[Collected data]
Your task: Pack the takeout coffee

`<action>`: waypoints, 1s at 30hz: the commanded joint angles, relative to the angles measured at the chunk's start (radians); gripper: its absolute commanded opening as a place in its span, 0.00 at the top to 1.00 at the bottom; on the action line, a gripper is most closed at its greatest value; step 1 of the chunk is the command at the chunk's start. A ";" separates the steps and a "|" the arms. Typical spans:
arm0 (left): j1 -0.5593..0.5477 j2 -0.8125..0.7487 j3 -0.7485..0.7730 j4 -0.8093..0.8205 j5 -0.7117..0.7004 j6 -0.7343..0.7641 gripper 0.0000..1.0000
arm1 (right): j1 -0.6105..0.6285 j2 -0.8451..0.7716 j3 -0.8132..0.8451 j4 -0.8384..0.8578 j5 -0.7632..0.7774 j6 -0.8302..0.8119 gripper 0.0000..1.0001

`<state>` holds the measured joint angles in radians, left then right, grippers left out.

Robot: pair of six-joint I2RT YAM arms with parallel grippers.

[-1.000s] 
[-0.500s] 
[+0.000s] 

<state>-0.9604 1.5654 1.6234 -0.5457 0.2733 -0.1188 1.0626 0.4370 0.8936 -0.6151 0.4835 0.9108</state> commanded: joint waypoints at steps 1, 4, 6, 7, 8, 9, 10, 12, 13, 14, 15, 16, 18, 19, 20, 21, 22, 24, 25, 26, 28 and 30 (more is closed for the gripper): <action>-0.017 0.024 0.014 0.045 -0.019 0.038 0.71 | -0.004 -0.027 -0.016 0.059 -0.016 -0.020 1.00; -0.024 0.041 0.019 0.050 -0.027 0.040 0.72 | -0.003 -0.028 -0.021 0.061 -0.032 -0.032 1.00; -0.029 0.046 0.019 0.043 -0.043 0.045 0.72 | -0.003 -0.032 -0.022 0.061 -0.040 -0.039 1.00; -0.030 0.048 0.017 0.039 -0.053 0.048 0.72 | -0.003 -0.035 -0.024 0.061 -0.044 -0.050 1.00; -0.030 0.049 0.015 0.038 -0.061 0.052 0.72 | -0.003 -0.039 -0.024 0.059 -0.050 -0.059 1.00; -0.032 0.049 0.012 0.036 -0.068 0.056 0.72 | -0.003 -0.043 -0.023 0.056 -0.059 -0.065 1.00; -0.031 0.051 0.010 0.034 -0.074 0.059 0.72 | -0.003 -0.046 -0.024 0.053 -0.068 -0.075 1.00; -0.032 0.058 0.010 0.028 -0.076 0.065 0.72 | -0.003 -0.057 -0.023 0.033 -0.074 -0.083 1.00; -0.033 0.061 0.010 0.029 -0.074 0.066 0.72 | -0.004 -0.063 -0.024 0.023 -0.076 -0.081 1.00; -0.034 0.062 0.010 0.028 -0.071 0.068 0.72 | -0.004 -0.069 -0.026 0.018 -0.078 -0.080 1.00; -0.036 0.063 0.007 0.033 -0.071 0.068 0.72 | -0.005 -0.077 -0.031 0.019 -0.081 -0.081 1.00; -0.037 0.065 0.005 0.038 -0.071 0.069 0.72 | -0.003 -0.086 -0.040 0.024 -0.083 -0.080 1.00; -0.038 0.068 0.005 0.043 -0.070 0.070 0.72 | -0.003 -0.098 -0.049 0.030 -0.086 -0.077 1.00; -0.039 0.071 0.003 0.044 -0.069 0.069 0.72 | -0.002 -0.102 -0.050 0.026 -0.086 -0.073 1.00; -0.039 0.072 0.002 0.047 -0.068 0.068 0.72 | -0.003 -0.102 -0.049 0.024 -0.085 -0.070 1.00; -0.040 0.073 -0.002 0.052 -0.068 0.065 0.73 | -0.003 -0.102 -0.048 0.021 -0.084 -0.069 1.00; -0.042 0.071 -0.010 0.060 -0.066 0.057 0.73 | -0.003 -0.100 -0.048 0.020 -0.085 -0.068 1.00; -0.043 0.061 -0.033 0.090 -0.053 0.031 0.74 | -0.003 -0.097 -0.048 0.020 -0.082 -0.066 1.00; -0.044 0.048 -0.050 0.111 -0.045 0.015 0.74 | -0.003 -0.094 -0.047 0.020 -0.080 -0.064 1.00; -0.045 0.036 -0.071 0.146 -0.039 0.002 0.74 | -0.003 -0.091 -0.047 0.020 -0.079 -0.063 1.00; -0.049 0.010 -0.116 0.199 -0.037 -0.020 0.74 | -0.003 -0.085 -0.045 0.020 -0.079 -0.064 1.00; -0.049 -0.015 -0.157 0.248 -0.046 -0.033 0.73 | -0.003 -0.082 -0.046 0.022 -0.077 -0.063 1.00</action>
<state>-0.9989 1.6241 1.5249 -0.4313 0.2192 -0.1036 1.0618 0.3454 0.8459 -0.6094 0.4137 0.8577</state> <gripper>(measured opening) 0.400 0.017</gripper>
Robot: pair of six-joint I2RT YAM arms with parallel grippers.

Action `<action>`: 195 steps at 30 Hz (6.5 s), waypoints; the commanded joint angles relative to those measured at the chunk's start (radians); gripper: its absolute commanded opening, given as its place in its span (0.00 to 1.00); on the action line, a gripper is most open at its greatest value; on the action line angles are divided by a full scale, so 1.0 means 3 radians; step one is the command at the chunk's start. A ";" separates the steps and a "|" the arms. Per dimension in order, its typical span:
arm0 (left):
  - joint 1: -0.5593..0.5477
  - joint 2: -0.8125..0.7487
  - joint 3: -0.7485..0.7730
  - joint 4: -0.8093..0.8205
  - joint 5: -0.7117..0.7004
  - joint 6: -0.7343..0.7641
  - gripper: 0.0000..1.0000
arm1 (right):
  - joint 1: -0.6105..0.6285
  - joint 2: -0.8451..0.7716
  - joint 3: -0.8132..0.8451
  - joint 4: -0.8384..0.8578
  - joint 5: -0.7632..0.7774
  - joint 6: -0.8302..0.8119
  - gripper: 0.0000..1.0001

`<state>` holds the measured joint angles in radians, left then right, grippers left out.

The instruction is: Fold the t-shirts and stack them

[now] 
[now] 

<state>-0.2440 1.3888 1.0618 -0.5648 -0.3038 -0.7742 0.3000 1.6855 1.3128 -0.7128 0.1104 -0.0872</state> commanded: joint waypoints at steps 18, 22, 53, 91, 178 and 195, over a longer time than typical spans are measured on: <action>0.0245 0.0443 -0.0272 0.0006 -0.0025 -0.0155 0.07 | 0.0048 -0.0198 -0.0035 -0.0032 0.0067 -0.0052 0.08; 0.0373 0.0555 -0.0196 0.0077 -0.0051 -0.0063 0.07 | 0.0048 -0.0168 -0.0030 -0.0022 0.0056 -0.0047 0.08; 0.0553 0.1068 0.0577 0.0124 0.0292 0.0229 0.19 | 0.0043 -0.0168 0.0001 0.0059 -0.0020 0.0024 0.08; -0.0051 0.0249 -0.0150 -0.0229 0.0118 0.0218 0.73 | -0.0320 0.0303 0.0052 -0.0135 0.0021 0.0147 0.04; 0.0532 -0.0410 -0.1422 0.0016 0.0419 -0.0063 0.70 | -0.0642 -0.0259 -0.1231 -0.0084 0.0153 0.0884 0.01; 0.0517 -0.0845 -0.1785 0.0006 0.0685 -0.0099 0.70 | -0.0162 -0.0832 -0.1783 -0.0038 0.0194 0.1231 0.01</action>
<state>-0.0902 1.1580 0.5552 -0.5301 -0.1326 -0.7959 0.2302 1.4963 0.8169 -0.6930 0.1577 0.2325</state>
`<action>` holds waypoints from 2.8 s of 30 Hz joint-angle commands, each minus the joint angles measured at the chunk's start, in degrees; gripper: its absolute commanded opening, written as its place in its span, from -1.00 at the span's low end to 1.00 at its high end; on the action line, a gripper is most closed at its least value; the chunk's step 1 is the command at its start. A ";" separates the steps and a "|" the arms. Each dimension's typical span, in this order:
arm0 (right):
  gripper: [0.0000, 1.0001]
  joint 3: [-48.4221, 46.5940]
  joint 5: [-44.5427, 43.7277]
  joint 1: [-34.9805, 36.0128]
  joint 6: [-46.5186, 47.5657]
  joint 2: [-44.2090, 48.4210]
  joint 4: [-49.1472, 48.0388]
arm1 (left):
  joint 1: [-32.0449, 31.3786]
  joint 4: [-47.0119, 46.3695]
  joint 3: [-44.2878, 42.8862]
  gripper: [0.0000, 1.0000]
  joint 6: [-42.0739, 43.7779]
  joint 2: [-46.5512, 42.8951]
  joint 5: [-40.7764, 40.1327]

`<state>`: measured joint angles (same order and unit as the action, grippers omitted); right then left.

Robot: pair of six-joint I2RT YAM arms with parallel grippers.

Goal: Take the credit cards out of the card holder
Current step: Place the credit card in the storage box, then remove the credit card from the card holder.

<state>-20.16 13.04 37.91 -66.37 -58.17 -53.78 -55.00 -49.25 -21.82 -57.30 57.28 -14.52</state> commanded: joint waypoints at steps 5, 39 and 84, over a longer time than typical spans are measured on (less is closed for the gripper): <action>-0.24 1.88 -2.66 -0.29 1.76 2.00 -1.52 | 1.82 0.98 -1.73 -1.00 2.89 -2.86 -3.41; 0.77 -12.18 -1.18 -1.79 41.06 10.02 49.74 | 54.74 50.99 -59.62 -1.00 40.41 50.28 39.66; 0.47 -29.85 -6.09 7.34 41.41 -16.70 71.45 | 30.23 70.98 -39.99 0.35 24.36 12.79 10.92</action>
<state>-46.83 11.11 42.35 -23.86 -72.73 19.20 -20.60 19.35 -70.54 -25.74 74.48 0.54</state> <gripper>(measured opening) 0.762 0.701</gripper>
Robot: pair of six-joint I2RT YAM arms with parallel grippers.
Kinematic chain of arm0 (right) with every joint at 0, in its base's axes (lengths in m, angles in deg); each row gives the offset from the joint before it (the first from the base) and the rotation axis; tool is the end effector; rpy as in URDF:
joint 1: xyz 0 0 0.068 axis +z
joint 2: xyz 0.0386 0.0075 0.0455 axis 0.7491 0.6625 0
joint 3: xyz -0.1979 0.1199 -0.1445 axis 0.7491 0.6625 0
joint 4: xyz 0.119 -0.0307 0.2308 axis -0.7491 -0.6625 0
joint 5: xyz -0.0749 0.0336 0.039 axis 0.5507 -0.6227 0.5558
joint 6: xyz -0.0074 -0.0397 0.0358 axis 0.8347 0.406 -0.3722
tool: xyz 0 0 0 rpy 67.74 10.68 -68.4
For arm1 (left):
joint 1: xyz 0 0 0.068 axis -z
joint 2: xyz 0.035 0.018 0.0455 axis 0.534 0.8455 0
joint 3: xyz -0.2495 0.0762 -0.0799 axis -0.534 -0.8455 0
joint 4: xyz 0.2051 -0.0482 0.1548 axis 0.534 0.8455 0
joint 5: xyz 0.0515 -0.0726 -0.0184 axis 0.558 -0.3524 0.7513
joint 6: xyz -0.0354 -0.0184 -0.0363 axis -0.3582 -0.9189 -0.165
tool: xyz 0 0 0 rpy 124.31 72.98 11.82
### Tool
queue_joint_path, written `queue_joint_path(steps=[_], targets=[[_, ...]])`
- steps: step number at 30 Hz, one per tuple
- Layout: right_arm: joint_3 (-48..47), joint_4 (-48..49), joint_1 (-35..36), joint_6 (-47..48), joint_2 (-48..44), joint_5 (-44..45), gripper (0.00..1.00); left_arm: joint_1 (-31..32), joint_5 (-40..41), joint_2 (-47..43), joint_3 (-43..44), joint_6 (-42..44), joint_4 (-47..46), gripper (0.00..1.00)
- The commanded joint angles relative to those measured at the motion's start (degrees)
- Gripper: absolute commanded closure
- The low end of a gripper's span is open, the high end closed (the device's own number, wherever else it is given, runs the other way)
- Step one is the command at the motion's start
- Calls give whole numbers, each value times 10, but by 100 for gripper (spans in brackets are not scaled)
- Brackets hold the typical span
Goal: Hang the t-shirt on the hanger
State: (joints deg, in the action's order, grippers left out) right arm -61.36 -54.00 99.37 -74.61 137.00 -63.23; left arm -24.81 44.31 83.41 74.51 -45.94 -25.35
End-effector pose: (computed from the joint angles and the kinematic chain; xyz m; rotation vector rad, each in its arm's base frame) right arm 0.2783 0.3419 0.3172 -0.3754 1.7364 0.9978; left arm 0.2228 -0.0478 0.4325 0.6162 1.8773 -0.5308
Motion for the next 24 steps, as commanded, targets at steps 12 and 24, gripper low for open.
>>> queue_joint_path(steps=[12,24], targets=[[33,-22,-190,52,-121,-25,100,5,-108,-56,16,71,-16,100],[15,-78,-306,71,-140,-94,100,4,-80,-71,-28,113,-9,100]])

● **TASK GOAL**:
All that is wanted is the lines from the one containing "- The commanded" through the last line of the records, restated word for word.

● **TASK RESPONSE**:
- The commanded joint angles relative to those measured at the motion's start (degrees)
- Gripper: absolute commanded closure
- The low end of a gripper's span is open, the high end closed (the device's own number, wherever else it is given, runs the other way)
- Step one is the command at the motion's start
- Calls give whole numbers, each value times 10, but by 100 for gripper (spans in brackets are not scaled)
- Brackets hold the typical span
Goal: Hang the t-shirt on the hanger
State: (joints deg, in the action's order, grippers left out) right arm -61.36 -54.00 99.37 -74.61 137.00 -63.23; left arm -24.81 44.31 83.41 74.51 -45.94 -25.35
End-effector pose: (computed from the joint angles and the kinematic chain; xyz m; rotation vector rad, each in its arm's base frame) right arm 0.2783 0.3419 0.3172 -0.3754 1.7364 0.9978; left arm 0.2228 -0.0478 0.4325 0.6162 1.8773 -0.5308
Motion for the next 24 steps, as commanded, targets at steps 12 and 24, gripper low for open.
>>> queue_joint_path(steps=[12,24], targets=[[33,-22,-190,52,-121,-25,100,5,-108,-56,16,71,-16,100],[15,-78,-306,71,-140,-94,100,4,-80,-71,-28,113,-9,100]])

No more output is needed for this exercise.